Builders should complete an alternate on the popular Spring Creek trail this summer. “The new Spring Creek directional, bike-only trail will be one of the most fun trails we have,” said Northcutt. “There have been numerous conflicts with cyclists descending Spring Creek, and this will solve those issues.”
But Northcutt said her group is most excited about trails on Steamboat Springs’ iconic Rabbit Ears Pass. “The trails proposed here will offer a range — advanced and beginner trails, and a skills area.”
“The Lower West Summit Network is our No. 1 priority area,” she continued. “It, along with the proposed longer-distance trails and connectors (like Walton Rim and Fish Creek Connector), will be actual motivators to bring people to town. It concentrates the use in one area and will provide something for all levels of riders.”
2A Trail Tax Doesn’t Cover Trail Maintenance
The trail tax doesn’t account for maintaining trails once they’re built. But the community solved that. The Yampa Valley Community Foundation Trail Maintenance Endowment Fund, which had a goal of $1 million in 10 years, is over 50 percent funded just 4 years in.
“If you’re a biker, there’s significant peer pressure that you donate to this endowment fund each year,” said DelliQuadri. “When you do, you get that year’s sticker.” It’s a symbol of pride for local riders.
But that’s just a sticker. Bikers (and hunters) want a say, too. Steamboat Springs City Council appointed a 2A committee, whose role is to recommend funding trails from within the massive Steamboat Springs Trails Alliance proposal.

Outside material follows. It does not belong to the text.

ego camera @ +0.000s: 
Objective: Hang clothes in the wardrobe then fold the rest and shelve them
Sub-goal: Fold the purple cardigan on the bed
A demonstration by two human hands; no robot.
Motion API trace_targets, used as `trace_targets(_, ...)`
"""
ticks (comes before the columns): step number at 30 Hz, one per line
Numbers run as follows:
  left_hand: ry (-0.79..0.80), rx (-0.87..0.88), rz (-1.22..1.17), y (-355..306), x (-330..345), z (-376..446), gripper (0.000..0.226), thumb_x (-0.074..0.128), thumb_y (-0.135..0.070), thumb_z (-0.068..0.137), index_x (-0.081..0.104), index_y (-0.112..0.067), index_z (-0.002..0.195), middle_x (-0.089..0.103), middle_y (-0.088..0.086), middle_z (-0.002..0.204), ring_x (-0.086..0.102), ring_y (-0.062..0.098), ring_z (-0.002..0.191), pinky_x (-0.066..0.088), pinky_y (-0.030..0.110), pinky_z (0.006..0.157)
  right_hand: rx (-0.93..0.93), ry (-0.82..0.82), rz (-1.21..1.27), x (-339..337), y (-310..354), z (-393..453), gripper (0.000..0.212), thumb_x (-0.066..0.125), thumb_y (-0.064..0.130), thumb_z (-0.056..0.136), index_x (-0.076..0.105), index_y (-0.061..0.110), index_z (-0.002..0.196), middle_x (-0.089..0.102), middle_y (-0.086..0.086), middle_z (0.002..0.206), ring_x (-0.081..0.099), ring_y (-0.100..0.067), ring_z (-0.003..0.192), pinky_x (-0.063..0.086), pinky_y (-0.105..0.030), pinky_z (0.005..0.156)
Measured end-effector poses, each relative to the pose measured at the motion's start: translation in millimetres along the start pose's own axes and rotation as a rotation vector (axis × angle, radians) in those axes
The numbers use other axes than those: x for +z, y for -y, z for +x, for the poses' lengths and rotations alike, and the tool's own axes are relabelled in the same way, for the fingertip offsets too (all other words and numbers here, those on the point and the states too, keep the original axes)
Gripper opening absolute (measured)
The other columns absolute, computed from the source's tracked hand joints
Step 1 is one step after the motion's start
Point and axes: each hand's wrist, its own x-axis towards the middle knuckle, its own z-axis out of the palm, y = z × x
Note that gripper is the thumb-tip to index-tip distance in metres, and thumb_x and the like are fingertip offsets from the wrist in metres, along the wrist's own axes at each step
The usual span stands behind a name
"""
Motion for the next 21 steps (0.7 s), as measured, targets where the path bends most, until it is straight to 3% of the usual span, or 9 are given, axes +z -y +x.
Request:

While the committee takes public comments at meetings, it’s not in the position to consider citizen input on what to do about Mad Rabbit, for example, which is in USFS hands. That can be frustrating for residents.
“They are simply a steering committee for the funds, but the public show up to every meeting wanting to provide input into which trails they want to see,” Northcutt said.
“I think they are underestimating their power in this process. These trails have been looked at solely under the lens of increasing tourism, and it is important to look at how they will impact and meet the needs of the community as well.”
For now, Steamboat Springs is home to one of the country’s most progressive trail taxes. The money is there. But what will come to fruition is still a great unknown.